Knowledge
Amazon, eBay, and my ISP know more about me than I care to think about. It's alarming. I forget why I've put items in my wish list, but they sit there until they're rediscovered. Sometimes I laugh b/c I meant to purchase the book for someone else but 'saved' it for later.
Today I giggled when I saw that The Vagina Monologue (paperback ed.) was most popular in Pullman, WA and Malden, MA. (Two hotbeds of sin.) I never noticed Amazon was slicing and dicing user shopping behavior so closely. (The listing comes up under product detail.) "Purchase Circles" are automatically assigned to your Amazon profile. As of today, I'm not only in the "New York, NY" circle, but the "Hotmail Corporation". And since I've been adding items to my wishlist willy nilly this afternoon, I suppose "v@gina", "c*nt", "0rgasm", and "g-spot" are close to follow?

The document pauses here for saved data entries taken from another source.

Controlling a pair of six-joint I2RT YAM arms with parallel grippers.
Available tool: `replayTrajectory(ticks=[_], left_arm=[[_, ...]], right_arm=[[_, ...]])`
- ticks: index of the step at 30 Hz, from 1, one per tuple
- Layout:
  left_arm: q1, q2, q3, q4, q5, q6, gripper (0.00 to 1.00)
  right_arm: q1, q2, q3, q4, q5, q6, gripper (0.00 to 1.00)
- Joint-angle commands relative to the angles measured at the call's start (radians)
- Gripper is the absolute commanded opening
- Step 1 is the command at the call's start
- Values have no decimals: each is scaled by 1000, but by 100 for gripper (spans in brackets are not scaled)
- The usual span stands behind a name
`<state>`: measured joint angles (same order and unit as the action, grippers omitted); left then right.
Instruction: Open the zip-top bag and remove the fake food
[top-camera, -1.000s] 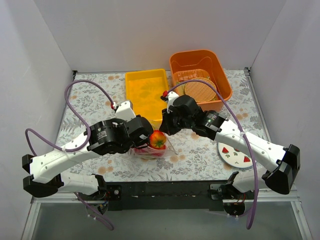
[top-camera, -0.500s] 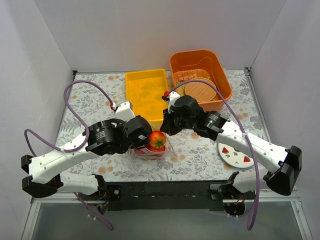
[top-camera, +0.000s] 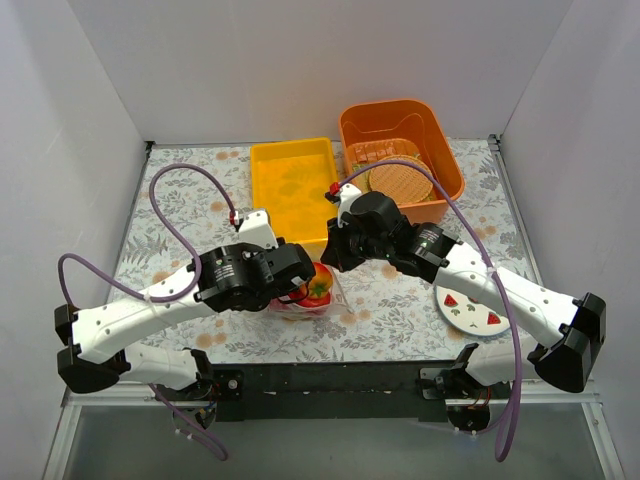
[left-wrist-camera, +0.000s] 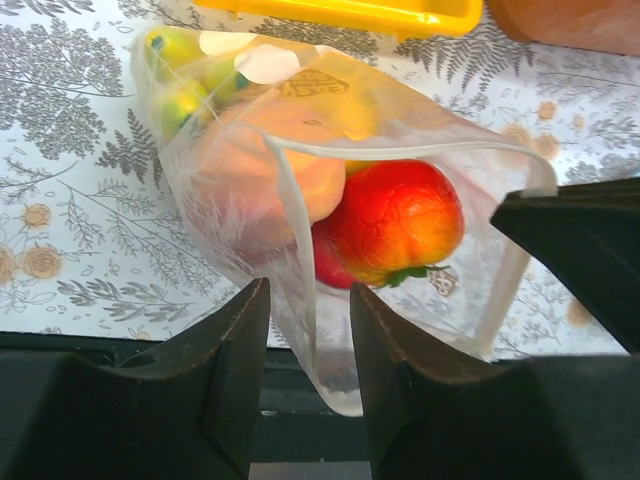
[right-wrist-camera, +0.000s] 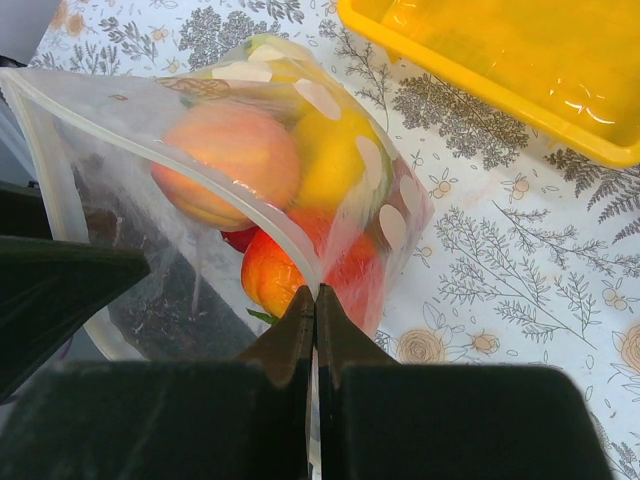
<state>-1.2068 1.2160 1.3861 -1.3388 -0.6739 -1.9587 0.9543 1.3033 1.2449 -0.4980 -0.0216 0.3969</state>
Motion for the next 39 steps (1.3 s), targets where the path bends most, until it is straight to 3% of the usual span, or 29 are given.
replayTrajectory(ticks=[1, 3, 4, 5, 15, 23, 29, 31, 36, 39], left_arm=[[-5, 4, -41, -28, -99, -16, 34], [-4, -4, -68, -13, -128, 1, 23], [-4, -7, -73, -16, -138, 3, 7], [-4, -9, -70, -25, -153, 4, 0], [12, -10, 125, -51, -139, 303, 0], [42, 11, 30, 78, -10, 425, 0], [81, -7, -176, 330, 89, 471, 0], [98, -3, -208, 374, 112, 489, 0], [118, 20, -214, 464, 143, 512, 0], [131, 24, -214, 486, 158, 523, 0]], right_arm=[[3, -29, 1, 19, 15, 11, 1], [3, -19, 13, 9, 17, 5, 1], [3, -13, 14, 6, 17, 0, 1], [3, -10, 17, 1, 17, -4, 1], [1, 28, 13, 9, 17, -23, 1], [-9, 17, -36, -5, 74, -36, 2], [-6, -24, -53, -42, 92, -53, 29], [23, -35, -38, -74, 170, -46, 36], [107, -71, -10, -113, 273, -14, 38], [132, -64, -19, -76, 240, -4, 38]])
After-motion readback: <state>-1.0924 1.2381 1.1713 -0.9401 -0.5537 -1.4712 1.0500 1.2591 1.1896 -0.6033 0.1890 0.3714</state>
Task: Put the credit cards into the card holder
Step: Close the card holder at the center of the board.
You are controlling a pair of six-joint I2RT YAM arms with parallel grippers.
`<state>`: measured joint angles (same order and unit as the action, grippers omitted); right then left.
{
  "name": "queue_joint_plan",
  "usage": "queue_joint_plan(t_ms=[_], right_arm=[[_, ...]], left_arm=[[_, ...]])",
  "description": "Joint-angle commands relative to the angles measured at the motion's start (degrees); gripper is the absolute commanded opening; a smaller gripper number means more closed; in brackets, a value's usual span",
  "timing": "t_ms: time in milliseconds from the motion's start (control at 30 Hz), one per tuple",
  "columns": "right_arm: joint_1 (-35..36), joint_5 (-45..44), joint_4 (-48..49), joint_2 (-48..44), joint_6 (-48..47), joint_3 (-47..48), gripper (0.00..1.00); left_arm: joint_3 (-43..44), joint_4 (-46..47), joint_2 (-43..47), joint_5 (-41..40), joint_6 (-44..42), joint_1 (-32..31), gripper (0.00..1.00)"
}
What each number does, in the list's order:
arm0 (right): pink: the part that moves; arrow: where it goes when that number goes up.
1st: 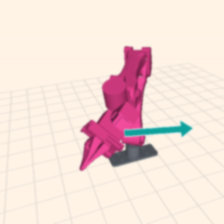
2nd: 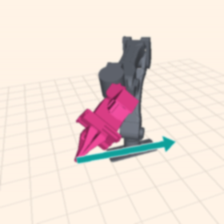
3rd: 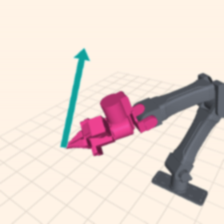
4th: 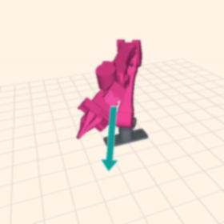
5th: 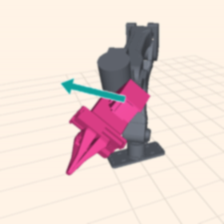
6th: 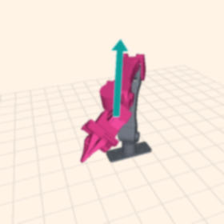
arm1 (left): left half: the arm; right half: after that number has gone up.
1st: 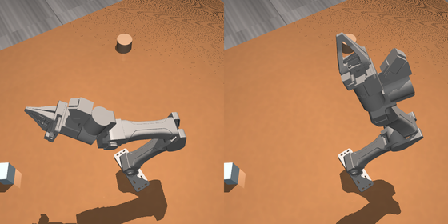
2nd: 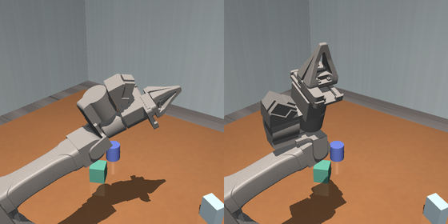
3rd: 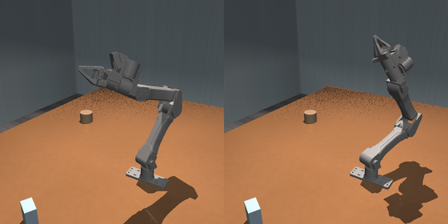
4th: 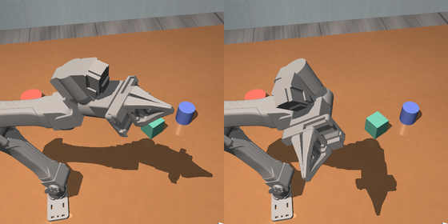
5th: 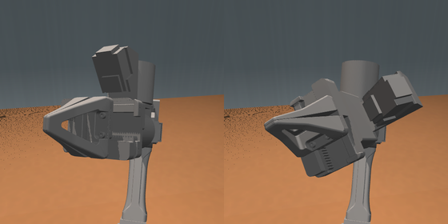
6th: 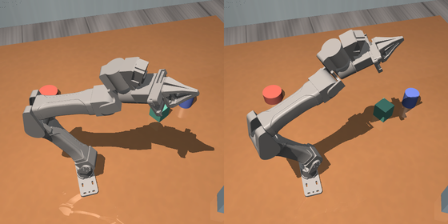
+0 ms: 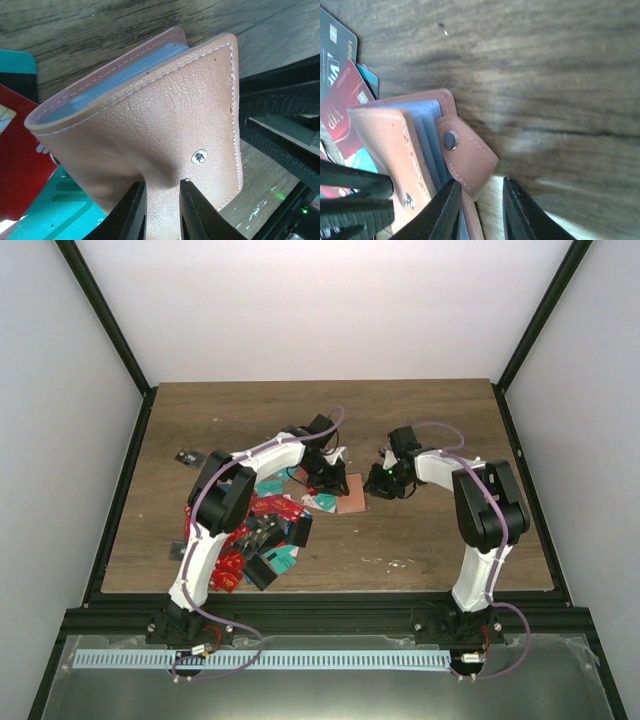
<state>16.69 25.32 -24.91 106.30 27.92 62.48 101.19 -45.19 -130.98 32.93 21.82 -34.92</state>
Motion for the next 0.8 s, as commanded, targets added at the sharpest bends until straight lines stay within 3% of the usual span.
queue_joint_plan(t_ms=[0, 533, 667, 767], right_arm=[[0.27, -3.78, -1.75, 3.35, -0.01, 5.14, 0.26], [-1.30, -16.52, -9.00, 11.74, 4.59, 16.27, 0.28], [-2.03, -15.01, -10.31, 11.12, 3.28, 17.17, 0.28], [-2.09, -9.01, -6.79, 7.27, 1.55, 13.50, 0.28]], left_arm=[[-1.78, -4.81, -5.77, -10.15, -3.02, -1.72, 0.21], [-5.38, -5.43, -3.83, -13.74, -9.00, -2.44, 0.20], [-6.22, -5.39, -2.62, -14.29, -9.69, -2.44, 0.20], [-5.99, -5.27, -1.89, -13.30, -9.40, -2.44, 0.20]])
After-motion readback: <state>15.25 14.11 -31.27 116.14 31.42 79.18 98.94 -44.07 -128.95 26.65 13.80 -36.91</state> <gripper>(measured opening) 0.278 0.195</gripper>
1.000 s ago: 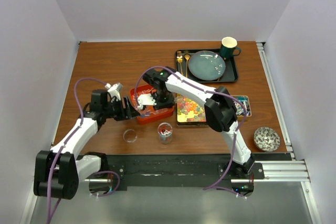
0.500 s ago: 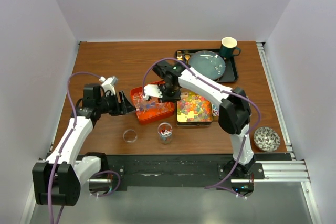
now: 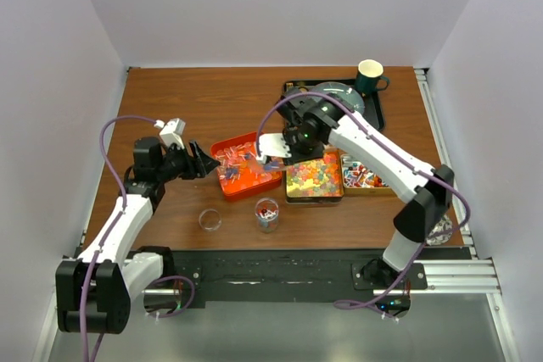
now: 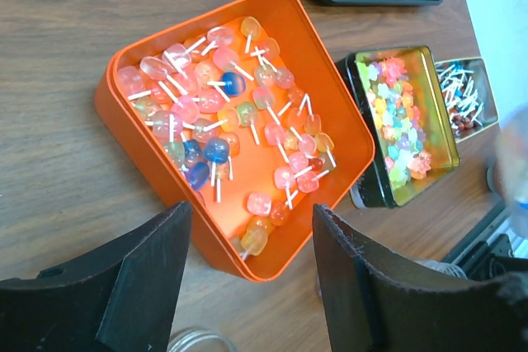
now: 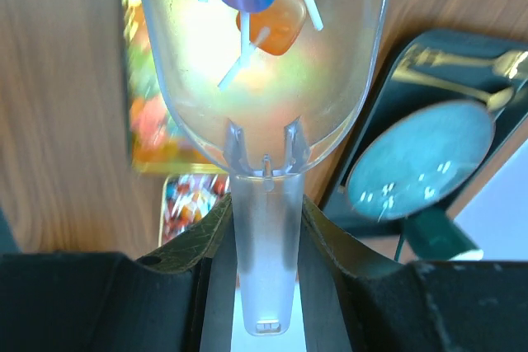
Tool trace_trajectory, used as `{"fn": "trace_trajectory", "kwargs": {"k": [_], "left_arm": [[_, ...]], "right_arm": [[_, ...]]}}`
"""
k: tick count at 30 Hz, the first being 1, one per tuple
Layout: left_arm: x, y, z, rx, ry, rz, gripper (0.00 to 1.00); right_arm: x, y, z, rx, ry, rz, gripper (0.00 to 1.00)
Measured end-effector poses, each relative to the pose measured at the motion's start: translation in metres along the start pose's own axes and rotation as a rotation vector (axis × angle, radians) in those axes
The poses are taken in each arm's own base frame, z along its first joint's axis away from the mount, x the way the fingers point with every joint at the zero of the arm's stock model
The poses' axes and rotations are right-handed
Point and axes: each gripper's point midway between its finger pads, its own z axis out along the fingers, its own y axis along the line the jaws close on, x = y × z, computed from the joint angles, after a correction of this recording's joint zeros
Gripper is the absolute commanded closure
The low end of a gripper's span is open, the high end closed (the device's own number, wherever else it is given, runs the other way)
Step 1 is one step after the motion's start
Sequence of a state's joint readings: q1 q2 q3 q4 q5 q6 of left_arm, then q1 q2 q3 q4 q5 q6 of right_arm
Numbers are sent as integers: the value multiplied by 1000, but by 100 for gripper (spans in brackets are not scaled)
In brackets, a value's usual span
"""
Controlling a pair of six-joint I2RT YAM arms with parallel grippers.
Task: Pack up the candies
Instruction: Place the fake candies in the packing bottle.
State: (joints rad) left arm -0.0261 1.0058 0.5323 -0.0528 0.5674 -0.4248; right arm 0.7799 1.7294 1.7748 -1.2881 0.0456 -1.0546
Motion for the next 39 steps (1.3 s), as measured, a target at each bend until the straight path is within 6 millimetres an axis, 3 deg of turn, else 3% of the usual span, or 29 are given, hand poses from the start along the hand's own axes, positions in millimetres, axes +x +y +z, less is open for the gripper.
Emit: {"fn": "trace_trajectory", "kwargs": {"k": [5, 9, 23, 39], "left_arm": [[-3, 3, 1, -3, -32, 12, 35], [-9, 3, -1, -8, -59, 25, 35], [-3, 14, -7, -38, -90, -2, 35], [-4, 16, -10, -41, -119, -42, 35]], "right_arm": [[23, 21, -15, -2, 84, -78, 100], [28, 29, -16, -5, 138, -142, 100], [7, 31, -26, 70, 231, -282, 100], [5, 37, -21, 103, 356, -363, 100]]}}
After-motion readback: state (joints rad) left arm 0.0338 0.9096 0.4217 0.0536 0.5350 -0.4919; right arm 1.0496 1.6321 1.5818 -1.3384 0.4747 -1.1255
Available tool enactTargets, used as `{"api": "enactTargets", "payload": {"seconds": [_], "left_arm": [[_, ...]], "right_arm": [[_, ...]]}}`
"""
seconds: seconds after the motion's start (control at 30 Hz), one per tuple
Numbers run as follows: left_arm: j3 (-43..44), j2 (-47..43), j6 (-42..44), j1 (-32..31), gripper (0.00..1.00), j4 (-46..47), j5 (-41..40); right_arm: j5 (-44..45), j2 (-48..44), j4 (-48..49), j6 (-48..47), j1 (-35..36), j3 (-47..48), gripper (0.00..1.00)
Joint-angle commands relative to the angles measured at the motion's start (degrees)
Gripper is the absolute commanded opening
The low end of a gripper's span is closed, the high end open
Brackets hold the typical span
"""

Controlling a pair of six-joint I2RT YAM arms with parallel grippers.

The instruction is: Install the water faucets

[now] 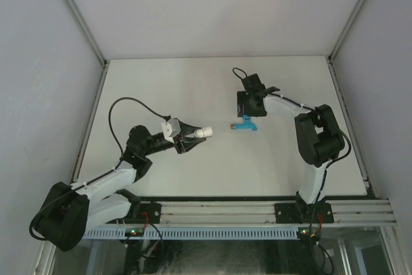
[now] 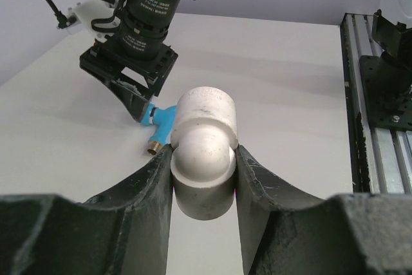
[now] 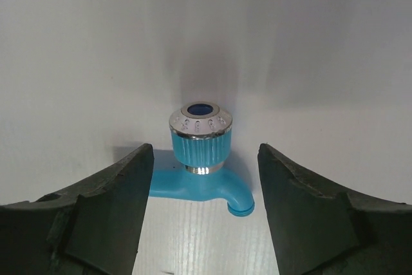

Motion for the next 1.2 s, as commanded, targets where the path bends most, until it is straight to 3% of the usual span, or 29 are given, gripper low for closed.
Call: {"api": "enactTargets", "payload": {"seconds": [0.0,0.23,0.4,0.6,0.8,0.9,1.17], "left_arm": [[-0.3,-2.1,1.7,0.2,0.00,0.5,0.0],[-0.2,-2.7,1.9,0.2,0.00,-0.4,0.1],[-0.3,-3.6,2.8,0.2,0.00,-2.0,-0.4],[-0.4,-3.7,3.3,0.2,0.00,-2.9,-0.5],[0.1,-2.8,3.1,0.2,0.00,-2.9,0.1],[0.1,-2.8,3.0,0.2,0.00,-2.9,0.1],[0.4,-2.5,2.7,0.2,0.00,-2.9,-0.3]], "right_arm": [[2.0,0.4,-1.5,0.3,0.6,1.4,0.65],[-2.9,3.8,-0.8,0.9,0.3,1.2,0.57],[-6.2,3.1,1.6,1.7,-0.8,-1.1,0.59],[-28.1,-0.7,9.1,0.8,-5.2,-8.6,0.66],[-33.4,-1.4,8.6,-5.8,-5.9,-11.1,0.69],[-28.1,-0.5,7.3,-6.5,-5.3,-11.1,0.67],[-1.5,-0.3,9.9,5.3,1.3,-11.2,0.54]]}}
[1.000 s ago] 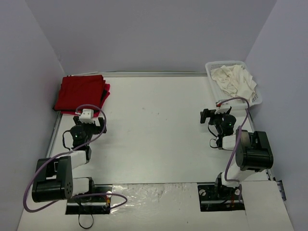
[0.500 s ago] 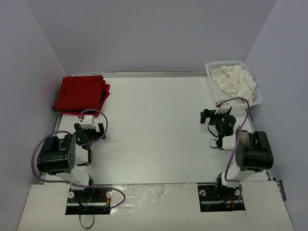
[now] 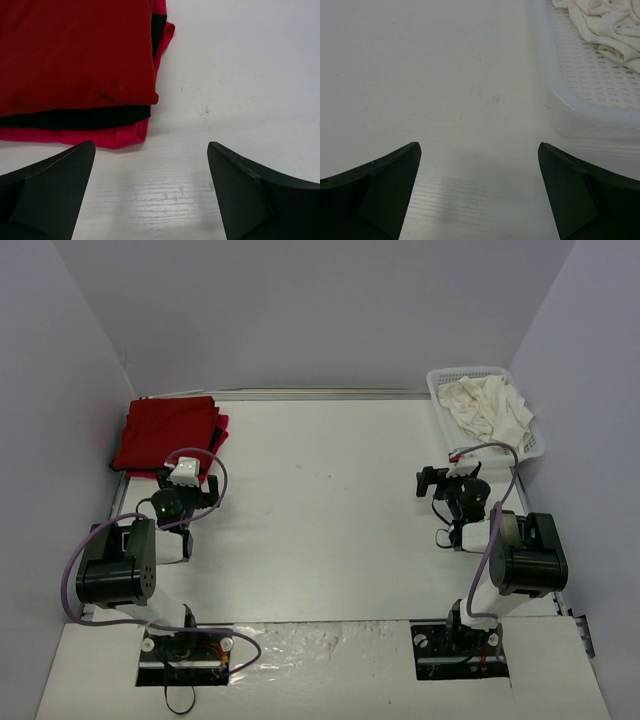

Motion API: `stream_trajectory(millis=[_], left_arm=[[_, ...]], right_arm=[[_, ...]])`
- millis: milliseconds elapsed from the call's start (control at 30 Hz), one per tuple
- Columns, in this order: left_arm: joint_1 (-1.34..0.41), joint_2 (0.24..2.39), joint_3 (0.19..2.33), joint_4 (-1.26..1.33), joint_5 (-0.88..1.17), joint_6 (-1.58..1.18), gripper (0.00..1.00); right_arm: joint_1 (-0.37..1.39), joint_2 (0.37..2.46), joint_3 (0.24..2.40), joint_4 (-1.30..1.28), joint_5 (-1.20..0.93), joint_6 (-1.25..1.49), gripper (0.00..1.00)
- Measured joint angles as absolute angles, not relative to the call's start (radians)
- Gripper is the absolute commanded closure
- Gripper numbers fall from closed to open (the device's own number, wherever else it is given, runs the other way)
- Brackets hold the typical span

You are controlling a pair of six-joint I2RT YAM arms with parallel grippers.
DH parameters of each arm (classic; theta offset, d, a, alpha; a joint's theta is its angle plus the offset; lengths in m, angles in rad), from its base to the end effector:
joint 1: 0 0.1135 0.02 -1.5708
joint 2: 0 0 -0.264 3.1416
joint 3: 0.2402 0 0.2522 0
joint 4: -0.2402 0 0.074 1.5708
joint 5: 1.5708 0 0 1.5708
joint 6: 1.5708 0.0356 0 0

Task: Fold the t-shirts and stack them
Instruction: Grab crumpled tshirt from bin with the right arm

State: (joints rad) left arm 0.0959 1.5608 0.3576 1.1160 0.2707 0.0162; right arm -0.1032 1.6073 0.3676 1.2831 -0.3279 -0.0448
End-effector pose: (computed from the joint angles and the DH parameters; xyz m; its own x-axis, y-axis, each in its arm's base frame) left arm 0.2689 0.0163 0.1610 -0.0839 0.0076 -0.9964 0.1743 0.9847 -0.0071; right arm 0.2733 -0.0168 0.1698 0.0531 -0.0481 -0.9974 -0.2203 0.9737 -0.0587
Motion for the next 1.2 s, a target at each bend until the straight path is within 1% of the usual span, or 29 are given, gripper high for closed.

Alright, alright. A bit of background. I met the infamous Safina. Interesting crowd with an even better suggested reading list. And so I looked online. (I had been meaning to compare the price point of the spanish review book I picked up last week anyway) Safina sells 'sex-ories' which obviously implies a certain level of openness on personal behavior. Although Purchase Circles are primarily geographic, they do utilize category groupings (education, companies, government, organizations). It irks me (tangential thought: remind me to tell you about being called 'Irkku' some othertime) that my purchase habits are being used. Yes, it's my fault for not reading the privacy policy. And yes, I can opt-out. Check out your own "Recommendation List" some time and see if the book listed there is one you've even read. No, really. Creepy.